▶ **THE DATA**:
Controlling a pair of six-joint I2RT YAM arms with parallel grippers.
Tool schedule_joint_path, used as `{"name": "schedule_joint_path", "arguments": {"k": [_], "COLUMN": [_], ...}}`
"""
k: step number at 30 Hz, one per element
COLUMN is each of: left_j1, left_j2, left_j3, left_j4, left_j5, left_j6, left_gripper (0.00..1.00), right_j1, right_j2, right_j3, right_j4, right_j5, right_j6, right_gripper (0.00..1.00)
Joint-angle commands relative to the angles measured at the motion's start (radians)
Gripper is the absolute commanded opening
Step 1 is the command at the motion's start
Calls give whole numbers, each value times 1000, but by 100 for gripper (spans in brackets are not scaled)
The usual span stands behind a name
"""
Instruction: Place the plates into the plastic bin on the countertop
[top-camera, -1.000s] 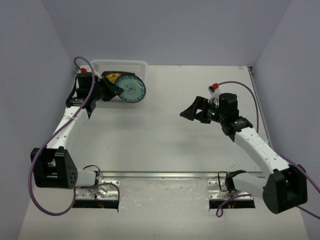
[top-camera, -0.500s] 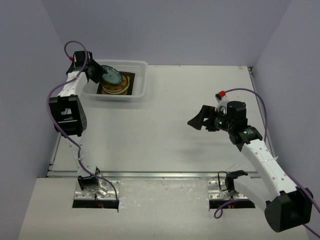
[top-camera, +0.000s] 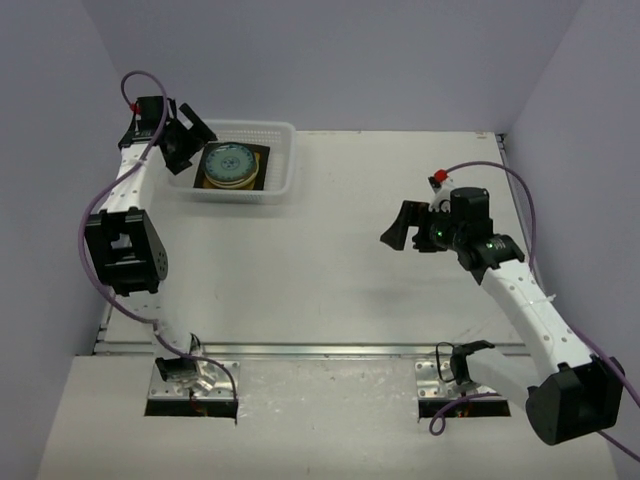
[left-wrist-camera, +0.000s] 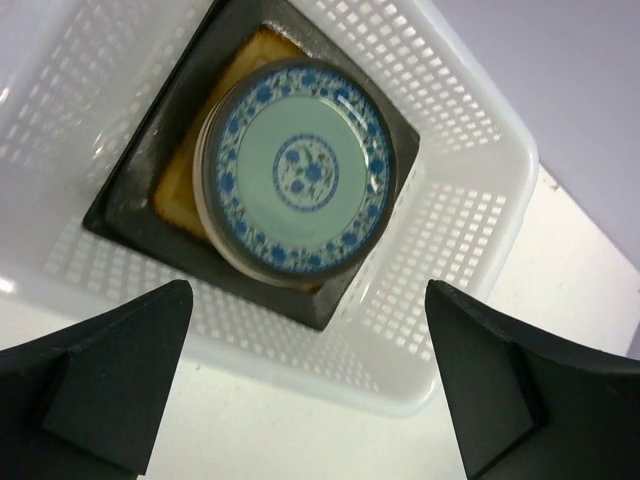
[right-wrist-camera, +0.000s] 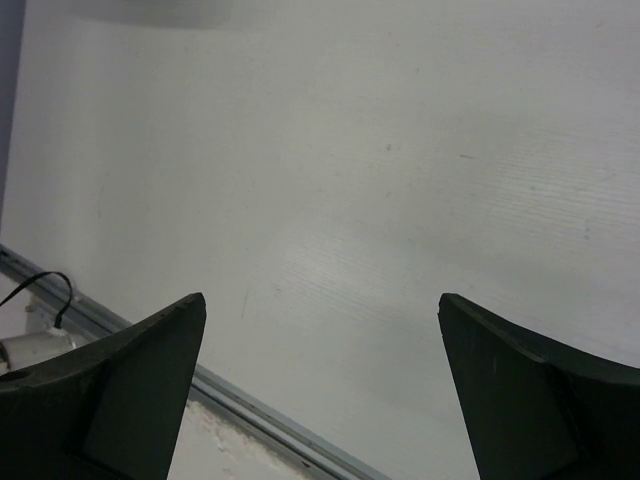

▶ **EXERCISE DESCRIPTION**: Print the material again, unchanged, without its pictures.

▶ **RESPONSE**:
Controlling a pair of six-joint I2RT YAM arms with parallel grippers.
Tool schedule_joint_path, used as `{"name": "schedule_joint_path", "arguments": {"k": [_], "COLUMN": [_], ...}}`
"""
k: step number at 30 Hz, one per element
COLUMN is each of: left_j1, left_j2, left_j3, left_j4, left_j5, left_j6, left_gripper (0.00..1.00), right_j1, right_j2, right_j3, right_j4, right_j5, right_j6, right_gripper (0.00..1.00)
Joint-angle commands relative to the angles measured at the motion's start (radians)
Gripper is the absolute commanded opening
Step 1 is the command at the motion's start
Calls give whole numbers, each value times 1000, but by 100 for gripper (spans in brackets are not scaled)
The usual span stands behind a name
"""
Instruction: Place the plates into the plastic bin on the countertop
[top-camera, -1.000s] 
[top-camera, -0.500s] 
[top-camera, +0.000s] 
[left-wrist-camera, +0.000s] 
[right-wrist-camera, +0.000s] 

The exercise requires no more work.